- **Exercise requirements**:
Exact copy, no pictures: repeat the data that follows.

- **Source information**:
*-*-*

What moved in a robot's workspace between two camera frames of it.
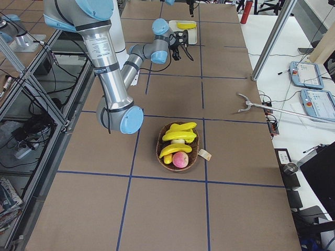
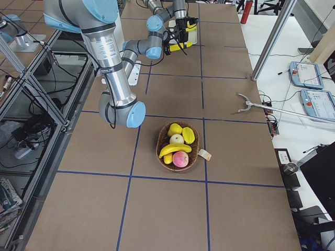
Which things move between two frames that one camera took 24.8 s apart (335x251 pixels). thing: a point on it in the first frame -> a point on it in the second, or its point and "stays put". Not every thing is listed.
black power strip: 272,126 stays put
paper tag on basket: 204,154 stays put
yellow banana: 177,147 stays put
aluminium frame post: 287,8 stays put
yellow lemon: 189,136 -> 174,128
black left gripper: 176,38 -> 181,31
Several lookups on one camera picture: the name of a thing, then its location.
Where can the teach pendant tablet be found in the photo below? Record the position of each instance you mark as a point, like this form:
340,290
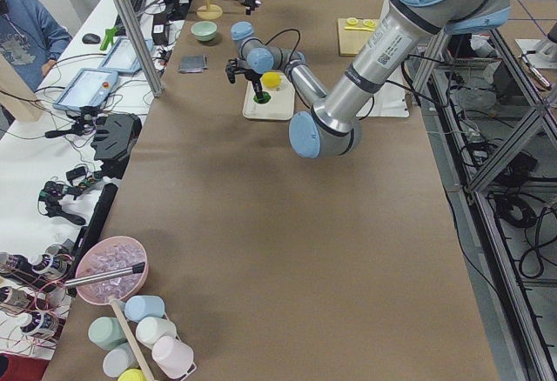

*-*-*

- **Exercise solution**:
What moved in a robot's workspace between two camera frames of it.
Which things move between two frames that one camera took 24.8 s apart (335x251 pixels). thing: a point on it in the first frame -> a point on it in the second, or its point and "stays put". Not every thing is listed.
black power strip: 272,126 stays put
paper tag on basket: 204,154 stays put
yellow banana: 177,147 stays put
aluminium frame post: 287,8 stays put
yellow lemon: 189,136 -> 174,128
black left gripper: 176,38 -> 181,31
Several lookups on one camera picture: the name of a thing, then its location.
Where can the teach pendant tablet be found in the photo below? Record the position of each instance you mark as a point, like this form:
340,290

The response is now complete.